It's the kind of place where terrorists would live in an HBO series. The living room is painted black, with a huge, lurid abstract oil painting instead of a flat-screen TV. The communal kitchen is not painted at all. The cooker is connected up to a gas cylinder with an orange rubber hose, the table is made from a Georgian door covered in a sheet of glass and surrounded by office chairs sprayed Day-Glo colors. There are half a dozen battered suitcases piled into one corner.

“Is someone moving in or out?” Mia asks, brushing plaster dust off a chair before she sits on it in her new Kooples trouser suit. This is her first sleepover at Ronan's place. Till now, they've always spent the nights at her apartment.

“Nobody's going anywhere.” Ronan is poking around in the fridge. “The suitcases contain Hilary's past.” He emerges, triumphant, with a saucepan. “They're part of an installation on psychological baggage. You're going to love Hilary. Everyone does.”

“He's your best mate, right?” Mia asks.

“He is a she.” Ronan takes the lid off the saucepan and peers in. “Yes, she probably is my best mate. We go back a long way.”

Mia pictures a woman like the ones who showed up her seminar. Dungarees and home-dyed hair, Dr. Martens, too much makeup or none at all.

Ronan holds out the saucepan. “Lentil and carrot soup. I made it on Friday but it just keeps getting better.”

Mia shakes her head. It is Wednesday.

Ronan's room looks as if it has been recently burgled by impatient, clumsy, tree-dwelling thieves. The floor is littered with books and cardboard boxes and bags of leaves and twigs and bundles of wood that somehow relate to Ronan's project. The radiator is still attached to the water pipes but not to the wall. A couple of hundred coat hangers are
piled to head height in one corner. It's only weeks later that Mia finally realizes they have been sculpted into something; exactly what is not clear, but it is probably art.

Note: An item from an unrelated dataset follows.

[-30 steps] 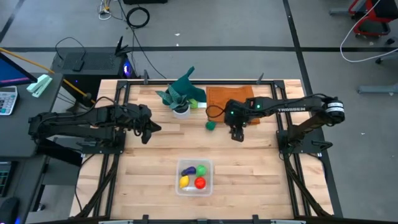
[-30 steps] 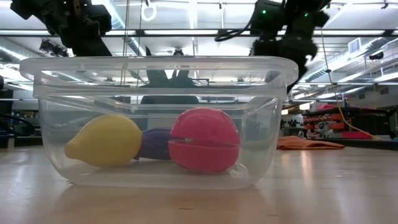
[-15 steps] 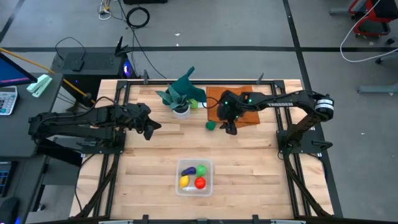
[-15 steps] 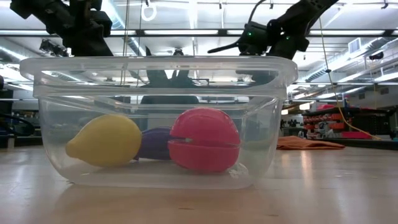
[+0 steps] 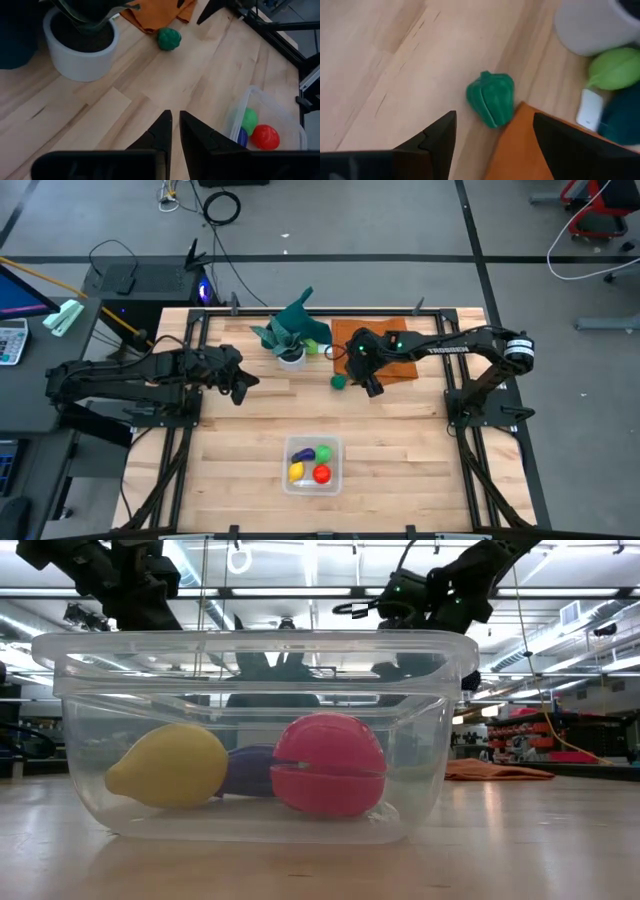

They sit on Ronan's lumpy futon with his ancient, cracked MacBook overheating while he takes her on a virtual tour of his artist heroes. A Korean who covered a ten-story building in brightly colored doors. A Belgian who lived in a giant bird's nest attached to a tower in Rotterdam. His favorite pieces are by a Scottish artist who spent weeks building enormous, intricate snow spirals and icicle stars in the Canadian Arctic and then left them to melt.

They are beautiful but she doesn't get it. Who is going to see them in the bloody Arctic? What's the point of going to all that trouble to end up with a pile of slush? Why didn't the artist make the sculptures in plastic so he could hang them in a gallery where someone might buy them?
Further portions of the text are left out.